▶ [Instructions to follow]: What lines of the data below hold the string "cabinet"? Copy each one out.

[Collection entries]

──────

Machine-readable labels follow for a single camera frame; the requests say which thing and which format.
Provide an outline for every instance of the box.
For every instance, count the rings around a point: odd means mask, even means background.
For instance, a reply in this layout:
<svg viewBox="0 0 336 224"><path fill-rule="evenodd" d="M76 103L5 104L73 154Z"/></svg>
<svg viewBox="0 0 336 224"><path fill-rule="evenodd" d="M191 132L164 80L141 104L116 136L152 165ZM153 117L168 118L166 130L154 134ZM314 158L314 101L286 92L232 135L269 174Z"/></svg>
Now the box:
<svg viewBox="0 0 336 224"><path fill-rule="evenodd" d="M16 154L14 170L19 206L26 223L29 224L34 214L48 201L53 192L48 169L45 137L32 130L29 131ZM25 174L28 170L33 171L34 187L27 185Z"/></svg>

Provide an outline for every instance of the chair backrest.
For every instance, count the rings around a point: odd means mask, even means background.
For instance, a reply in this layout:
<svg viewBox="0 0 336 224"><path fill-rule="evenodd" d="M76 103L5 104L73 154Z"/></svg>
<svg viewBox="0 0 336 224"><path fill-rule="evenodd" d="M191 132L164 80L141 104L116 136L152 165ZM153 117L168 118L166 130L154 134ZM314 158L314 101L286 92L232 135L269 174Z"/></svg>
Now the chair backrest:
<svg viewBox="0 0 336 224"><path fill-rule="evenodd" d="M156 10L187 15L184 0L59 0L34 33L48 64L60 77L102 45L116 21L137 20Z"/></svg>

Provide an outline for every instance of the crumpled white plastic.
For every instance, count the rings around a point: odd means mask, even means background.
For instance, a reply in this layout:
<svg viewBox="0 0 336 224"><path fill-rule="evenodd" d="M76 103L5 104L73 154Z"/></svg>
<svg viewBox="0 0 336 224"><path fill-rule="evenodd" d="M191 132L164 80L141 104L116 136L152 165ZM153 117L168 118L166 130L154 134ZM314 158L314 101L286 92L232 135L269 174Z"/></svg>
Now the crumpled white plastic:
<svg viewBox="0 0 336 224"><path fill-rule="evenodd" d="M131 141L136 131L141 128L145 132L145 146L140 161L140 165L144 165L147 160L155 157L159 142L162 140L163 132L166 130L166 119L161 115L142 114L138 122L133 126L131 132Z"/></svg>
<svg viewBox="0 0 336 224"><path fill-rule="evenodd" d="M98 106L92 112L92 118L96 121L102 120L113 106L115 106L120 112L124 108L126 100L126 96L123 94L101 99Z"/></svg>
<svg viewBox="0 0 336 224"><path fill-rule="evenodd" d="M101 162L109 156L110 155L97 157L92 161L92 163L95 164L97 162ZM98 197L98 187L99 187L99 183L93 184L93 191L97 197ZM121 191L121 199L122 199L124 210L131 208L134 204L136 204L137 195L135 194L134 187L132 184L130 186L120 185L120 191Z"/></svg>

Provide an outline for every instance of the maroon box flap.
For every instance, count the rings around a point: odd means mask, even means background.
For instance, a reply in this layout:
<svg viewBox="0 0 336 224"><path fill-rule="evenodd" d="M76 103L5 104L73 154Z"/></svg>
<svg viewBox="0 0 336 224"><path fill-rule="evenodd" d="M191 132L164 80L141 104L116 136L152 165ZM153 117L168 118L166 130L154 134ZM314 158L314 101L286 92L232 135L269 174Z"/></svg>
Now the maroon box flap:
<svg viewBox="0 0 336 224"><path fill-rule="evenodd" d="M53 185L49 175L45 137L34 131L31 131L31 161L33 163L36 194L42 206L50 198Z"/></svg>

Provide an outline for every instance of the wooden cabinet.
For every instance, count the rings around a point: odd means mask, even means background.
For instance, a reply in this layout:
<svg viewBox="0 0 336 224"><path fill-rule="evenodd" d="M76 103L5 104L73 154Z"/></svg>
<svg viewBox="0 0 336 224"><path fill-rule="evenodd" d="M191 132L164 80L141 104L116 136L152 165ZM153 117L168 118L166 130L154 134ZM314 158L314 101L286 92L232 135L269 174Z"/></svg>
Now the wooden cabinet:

──────

▶ [Task output]:
Provide an outline for every instance of the wooden cabinet.
Now the wooden cabinet:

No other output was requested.